66 Views Asked by At

I can't explain the behaviour of trim_mean() in Scipy.stats.

I learned that trimmed mean calculates the average of a series of numbers after discarding given parts of a probability distribution.

In the following example, I got the result as 6.1111

from scipy.stats import trim_mean

data = [1, 2, 2, 3, 4, 30, 4, 4, 5]
trim_percentage = 0.05  # Trim 5% from each end

result = trim_mean(sorted(data), trim_percentage)
print(f"result = {result}")

result = 6.111111111111111

However, I expect that 1 and 30 will be cut out, because they fall under the 5 percentile and above the 95 percentile.

When I do it manually:

import numpy as np

data = [1, 2, 2, 3, 4, 30, 4, 4, 5]
p5, p95 = np.percentile(data, [5, 95])
print(f"The 5th percentile = {p5}\nThe 95th percentile = {p95}")

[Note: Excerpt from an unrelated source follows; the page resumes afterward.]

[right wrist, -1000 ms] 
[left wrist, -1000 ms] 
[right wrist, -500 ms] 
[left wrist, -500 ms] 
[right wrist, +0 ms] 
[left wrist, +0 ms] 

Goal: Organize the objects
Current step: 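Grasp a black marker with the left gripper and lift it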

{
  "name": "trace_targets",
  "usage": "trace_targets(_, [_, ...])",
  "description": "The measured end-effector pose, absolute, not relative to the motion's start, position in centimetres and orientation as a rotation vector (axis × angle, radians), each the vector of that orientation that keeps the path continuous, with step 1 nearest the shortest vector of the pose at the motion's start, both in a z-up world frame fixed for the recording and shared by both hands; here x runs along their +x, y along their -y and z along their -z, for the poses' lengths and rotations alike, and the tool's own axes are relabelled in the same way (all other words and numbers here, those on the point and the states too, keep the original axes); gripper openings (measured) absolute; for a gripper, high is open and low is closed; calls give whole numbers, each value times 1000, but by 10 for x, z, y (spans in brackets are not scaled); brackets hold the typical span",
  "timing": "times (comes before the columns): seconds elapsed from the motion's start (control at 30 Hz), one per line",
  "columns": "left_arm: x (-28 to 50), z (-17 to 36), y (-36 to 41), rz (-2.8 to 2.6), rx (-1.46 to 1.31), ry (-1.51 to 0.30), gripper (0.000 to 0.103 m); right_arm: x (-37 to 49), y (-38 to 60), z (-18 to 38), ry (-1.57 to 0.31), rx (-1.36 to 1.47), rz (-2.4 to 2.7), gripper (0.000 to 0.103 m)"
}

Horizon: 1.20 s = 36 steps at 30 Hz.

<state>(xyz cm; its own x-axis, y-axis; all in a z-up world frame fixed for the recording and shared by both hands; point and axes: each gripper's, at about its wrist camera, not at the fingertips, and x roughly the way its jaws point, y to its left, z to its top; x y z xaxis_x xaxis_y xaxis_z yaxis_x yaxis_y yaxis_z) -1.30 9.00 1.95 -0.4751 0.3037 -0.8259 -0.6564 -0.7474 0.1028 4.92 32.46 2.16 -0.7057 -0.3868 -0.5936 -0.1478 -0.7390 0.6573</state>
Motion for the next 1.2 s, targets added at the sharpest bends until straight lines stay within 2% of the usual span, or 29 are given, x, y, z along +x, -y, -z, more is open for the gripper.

trim_average = np.mean(list(filter(lambda x: x if p5 < x < p95 else 0, data)))
print(f"trimmed average = {trim_average}")

I got this:

The 5th percentile = 1.4

The 95th percentile = 19.999999999999993

trimmed average = 3.4285714285714284

Does this mean the trim_mean() treats each number separately and assumes a uniform distribution? The proportiontocut is explained as "Fraction to cut off of both tails of the distribution". But why it behaves like if the distribution were not considered?

1

There are 1 best solutions below

3
Matt Haberland On BEST ANSWER

The phrasing in the documentation should be more precise: it cuts a fraction of the observations in your sample. You have 9 values, and 5% of 9 values is 0.45 values. However, it can't cut off a fraction of a value. The documentation states that it

Slices off less if proportion results in a non-integer slice index

So in your case, zero values are cut from both ends before taking the mean.

import numpy as np
from scipy import stats
x = [1, 2, 2, 3, 4, 30, 4, 4, 5]
np.mean(x)  # 6.111111111111111
stats.trim_mean(x, 0.05)  # 6.111111111111111

You can verify that the result changes when proportiontocut exceeds 1/len(data):

from scipy import stats
x = [1, 2, 2, 3, 4, 30, 4, 4, 5]
p = 1 / len(x)
eps = 1e-15
stats.trim_mean(x, p-eps)  # 6.111111111111111
stats.trim_mean(x, p+eps)  # 3.4285714285714284

This behavior appears to be consistent with the description of a trimmed mean on Wikipedia, at least:

This number of points to be discarded is usually given as a percentage of the total number of points, but may also be given as a fixed number of points... For example, given a set of 8 points, trimming by 12.5% would discard the minimum and maximum value in the sample: the smallest and largest values, and would compute the mean of the remaining 6 points.

SciPy does not have a function that trims based on percentiles (of which there are many conventions). For that, you'd need to write your own function, or perhaps there is such a function in another library.

Please consider opening an issue about improving the documentation.